**Task goal**:
Copy exactly the lines of the data below that run from the line holding "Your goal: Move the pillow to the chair" through the line holding "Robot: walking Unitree", both ends included.

[Collected data entries]
—————

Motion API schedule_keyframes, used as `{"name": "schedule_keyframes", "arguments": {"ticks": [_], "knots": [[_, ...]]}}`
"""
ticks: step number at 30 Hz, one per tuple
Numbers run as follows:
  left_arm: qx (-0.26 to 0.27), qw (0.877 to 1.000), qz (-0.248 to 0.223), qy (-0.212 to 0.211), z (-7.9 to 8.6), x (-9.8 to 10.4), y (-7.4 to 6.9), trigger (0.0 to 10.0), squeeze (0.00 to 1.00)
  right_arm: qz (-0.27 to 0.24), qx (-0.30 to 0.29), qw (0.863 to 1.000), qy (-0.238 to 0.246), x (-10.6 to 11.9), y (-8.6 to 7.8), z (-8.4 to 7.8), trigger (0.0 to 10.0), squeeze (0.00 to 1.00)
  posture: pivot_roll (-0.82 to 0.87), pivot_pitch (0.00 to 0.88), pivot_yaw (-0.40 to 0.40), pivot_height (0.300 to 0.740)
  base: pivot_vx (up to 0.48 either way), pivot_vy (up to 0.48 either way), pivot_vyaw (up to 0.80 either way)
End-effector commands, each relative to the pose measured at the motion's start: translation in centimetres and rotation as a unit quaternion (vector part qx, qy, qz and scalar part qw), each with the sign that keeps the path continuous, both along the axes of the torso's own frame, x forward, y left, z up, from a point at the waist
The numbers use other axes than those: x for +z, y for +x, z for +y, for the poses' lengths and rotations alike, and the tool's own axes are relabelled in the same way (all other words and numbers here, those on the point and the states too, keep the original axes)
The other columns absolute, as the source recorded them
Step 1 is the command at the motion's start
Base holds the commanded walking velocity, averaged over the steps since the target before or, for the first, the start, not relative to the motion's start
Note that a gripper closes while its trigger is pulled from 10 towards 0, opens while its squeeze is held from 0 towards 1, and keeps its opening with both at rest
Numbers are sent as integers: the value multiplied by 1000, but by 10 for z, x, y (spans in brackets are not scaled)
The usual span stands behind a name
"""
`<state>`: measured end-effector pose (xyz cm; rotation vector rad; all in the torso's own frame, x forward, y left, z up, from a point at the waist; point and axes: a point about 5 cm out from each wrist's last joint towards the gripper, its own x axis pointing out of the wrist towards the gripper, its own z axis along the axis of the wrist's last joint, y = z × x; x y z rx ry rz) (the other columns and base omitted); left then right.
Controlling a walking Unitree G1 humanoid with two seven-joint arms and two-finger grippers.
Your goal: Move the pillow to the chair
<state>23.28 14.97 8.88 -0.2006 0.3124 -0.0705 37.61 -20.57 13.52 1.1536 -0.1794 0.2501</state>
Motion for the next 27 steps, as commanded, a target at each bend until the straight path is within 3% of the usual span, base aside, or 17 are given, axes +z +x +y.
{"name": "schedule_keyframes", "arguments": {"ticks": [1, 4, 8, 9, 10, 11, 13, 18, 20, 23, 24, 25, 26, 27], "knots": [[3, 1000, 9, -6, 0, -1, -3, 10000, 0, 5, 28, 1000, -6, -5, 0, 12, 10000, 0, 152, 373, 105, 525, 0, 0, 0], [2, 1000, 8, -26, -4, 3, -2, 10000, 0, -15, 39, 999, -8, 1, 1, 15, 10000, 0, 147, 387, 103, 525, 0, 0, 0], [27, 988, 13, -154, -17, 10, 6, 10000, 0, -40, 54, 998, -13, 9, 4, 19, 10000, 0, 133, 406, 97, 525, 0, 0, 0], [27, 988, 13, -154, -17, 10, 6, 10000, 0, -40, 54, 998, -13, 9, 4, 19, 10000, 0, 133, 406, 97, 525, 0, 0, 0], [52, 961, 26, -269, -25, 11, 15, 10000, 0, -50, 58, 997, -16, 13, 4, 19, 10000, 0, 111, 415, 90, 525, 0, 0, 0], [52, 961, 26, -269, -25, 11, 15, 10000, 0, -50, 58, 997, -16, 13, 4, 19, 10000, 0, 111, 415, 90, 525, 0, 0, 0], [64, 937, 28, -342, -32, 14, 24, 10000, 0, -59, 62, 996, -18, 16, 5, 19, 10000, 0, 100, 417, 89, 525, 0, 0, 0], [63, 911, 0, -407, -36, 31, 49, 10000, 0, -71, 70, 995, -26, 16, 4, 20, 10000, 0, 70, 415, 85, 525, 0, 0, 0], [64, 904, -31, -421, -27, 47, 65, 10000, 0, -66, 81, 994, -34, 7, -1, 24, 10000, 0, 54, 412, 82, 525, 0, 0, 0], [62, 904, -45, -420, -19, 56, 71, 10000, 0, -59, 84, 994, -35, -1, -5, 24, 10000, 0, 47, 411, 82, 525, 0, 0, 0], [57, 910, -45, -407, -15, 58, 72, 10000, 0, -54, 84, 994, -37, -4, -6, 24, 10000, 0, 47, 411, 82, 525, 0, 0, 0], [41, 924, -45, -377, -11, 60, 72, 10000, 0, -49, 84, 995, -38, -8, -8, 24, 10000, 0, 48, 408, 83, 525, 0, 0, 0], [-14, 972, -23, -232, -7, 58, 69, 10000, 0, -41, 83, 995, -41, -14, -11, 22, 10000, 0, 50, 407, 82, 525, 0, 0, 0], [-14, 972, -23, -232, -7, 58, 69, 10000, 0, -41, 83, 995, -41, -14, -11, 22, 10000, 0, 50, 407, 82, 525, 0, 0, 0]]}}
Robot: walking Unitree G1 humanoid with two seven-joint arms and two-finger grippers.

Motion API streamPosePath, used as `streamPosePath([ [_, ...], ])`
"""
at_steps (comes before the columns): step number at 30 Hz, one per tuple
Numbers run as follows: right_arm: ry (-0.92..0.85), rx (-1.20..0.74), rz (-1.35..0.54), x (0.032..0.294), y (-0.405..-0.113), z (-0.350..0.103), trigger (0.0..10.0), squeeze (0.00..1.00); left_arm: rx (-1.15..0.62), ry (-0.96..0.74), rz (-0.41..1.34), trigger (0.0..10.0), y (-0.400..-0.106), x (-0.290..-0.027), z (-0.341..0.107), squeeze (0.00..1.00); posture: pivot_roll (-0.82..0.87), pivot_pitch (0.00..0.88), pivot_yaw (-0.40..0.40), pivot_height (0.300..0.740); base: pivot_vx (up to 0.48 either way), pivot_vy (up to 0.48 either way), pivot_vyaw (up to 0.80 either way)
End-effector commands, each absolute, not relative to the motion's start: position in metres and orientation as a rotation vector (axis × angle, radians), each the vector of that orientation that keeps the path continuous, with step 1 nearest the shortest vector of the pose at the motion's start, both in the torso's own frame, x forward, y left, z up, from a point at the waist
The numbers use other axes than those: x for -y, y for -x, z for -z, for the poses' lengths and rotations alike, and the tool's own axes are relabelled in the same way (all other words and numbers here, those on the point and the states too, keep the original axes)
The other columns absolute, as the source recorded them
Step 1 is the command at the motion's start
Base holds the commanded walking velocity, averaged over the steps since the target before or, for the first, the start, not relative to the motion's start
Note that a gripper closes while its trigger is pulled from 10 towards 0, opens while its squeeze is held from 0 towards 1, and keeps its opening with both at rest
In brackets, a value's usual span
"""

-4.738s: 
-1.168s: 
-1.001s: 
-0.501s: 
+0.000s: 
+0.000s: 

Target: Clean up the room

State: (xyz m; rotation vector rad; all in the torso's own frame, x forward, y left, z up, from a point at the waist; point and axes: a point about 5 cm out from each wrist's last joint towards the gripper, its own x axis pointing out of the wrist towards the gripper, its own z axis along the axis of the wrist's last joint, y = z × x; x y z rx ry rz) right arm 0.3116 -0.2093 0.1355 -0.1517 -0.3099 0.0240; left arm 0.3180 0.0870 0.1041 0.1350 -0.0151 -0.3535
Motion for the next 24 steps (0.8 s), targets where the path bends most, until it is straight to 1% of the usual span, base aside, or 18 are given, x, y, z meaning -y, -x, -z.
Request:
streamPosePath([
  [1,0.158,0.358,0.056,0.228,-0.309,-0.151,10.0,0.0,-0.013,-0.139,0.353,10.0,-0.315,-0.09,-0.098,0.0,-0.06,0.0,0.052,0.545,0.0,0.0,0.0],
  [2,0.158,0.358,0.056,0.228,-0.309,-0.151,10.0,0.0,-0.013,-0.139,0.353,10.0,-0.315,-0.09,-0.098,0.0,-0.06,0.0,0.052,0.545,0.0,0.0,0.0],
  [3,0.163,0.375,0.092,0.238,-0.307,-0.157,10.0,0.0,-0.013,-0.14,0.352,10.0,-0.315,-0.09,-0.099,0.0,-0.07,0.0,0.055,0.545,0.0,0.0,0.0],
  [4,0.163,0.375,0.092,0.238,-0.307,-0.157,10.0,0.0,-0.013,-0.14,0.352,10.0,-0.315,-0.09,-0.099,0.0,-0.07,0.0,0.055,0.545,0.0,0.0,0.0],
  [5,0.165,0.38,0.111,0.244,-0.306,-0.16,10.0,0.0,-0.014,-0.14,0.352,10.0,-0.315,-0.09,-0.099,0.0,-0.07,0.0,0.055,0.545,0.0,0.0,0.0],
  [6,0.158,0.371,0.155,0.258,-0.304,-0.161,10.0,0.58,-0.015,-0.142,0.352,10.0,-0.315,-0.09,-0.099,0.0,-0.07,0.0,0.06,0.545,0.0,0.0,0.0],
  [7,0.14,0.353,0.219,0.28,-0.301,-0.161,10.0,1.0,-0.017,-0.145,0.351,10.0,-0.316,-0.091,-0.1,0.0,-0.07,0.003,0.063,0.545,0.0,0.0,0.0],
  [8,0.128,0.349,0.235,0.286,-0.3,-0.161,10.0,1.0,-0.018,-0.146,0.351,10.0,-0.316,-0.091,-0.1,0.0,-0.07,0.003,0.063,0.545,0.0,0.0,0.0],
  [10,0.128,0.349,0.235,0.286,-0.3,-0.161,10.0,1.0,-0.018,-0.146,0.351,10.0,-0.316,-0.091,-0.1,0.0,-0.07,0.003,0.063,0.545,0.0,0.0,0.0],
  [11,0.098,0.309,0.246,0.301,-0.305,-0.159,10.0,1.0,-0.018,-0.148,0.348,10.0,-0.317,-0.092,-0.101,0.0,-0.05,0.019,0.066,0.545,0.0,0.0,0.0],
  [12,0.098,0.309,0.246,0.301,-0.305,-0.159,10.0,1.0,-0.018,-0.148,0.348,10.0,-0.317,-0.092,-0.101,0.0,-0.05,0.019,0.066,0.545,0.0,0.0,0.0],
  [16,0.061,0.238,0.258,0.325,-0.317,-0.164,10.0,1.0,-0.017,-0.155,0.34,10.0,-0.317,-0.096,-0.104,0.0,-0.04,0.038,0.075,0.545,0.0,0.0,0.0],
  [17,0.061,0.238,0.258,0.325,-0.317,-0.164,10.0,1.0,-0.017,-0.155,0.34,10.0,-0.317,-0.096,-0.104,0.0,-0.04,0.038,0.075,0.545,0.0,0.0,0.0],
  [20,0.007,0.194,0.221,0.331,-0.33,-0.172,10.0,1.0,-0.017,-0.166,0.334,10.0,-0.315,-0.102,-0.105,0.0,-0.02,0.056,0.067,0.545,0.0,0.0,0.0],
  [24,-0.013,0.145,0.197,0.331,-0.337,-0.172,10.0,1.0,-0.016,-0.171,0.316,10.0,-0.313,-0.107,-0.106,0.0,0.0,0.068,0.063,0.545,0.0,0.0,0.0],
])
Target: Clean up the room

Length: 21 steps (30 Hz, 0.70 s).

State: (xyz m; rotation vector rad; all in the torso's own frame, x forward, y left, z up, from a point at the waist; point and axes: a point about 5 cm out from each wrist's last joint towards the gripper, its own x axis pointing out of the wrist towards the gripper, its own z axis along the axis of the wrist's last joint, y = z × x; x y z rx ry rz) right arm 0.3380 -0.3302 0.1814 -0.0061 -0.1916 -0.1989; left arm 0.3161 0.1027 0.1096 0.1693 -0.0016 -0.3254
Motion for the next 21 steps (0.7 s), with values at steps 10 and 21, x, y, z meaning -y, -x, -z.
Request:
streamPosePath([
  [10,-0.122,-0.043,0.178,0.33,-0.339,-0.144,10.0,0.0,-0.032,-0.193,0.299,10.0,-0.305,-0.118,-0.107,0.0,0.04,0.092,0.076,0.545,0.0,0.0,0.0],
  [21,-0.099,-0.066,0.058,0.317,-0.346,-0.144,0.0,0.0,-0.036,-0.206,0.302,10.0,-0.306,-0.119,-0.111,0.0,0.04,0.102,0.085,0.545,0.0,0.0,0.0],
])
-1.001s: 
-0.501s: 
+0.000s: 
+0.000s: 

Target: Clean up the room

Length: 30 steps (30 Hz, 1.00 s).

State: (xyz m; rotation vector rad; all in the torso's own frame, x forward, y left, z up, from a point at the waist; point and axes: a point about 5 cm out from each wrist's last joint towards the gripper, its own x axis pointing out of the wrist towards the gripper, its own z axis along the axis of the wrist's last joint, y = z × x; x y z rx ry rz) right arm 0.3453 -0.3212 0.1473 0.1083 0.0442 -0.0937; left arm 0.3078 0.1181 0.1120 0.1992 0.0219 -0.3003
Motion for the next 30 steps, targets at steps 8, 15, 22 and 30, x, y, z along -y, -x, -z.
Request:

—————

**Answer**:
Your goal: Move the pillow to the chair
<state>23.28 14.97 8.88 -0.2006 0.3124 -0.0705 37.61 -20.57 13.52 1.1536 -0.1794 0.2501</state>
Motion for the next 27 steps, as commanded, a target at each bend until the straight path is within 3% of the usual span, base aside, or 17 are given, axes +z +x +y.
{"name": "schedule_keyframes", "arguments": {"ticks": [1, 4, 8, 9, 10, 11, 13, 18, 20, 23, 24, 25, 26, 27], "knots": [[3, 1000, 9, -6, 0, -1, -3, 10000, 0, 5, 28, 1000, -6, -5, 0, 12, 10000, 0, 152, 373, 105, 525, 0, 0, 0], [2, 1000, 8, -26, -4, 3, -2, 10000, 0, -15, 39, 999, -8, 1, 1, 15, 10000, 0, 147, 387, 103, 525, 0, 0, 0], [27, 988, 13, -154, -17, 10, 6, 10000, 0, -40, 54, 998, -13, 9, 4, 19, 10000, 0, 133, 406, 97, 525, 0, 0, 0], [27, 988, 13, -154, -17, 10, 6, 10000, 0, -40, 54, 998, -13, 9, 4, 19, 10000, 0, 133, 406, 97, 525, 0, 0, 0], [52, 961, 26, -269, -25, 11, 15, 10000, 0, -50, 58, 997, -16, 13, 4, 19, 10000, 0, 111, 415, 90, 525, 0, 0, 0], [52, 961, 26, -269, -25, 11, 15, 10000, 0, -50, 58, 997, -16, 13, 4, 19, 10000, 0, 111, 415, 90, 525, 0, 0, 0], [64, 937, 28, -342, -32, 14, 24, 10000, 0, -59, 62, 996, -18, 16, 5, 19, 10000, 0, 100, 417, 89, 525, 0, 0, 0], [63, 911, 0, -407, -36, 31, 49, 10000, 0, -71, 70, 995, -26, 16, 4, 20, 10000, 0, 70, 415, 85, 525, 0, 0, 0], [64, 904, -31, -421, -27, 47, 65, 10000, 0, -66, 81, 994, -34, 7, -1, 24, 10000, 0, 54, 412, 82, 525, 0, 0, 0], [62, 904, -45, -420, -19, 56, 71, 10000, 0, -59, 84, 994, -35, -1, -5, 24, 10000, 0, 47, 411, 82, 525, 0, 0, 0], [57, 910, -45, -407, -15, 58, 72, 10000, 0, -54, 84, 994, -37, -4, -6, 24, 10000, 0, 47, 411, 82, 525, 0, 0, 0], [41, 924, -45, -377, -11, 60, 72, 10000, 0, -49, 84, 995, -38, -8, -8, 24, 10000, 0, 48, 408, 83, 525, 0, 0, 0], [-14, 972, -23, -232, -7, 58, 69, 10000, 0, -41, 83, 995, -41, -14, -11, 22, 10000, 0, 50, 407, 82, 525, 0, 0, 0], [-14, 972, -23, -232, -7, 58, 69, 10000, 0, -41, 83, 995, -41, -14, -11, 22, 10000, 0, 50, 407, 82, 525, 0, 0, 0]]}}
Robot: walking Unitree G1 humanoid with two seven-joint arms and two-finger grippers.

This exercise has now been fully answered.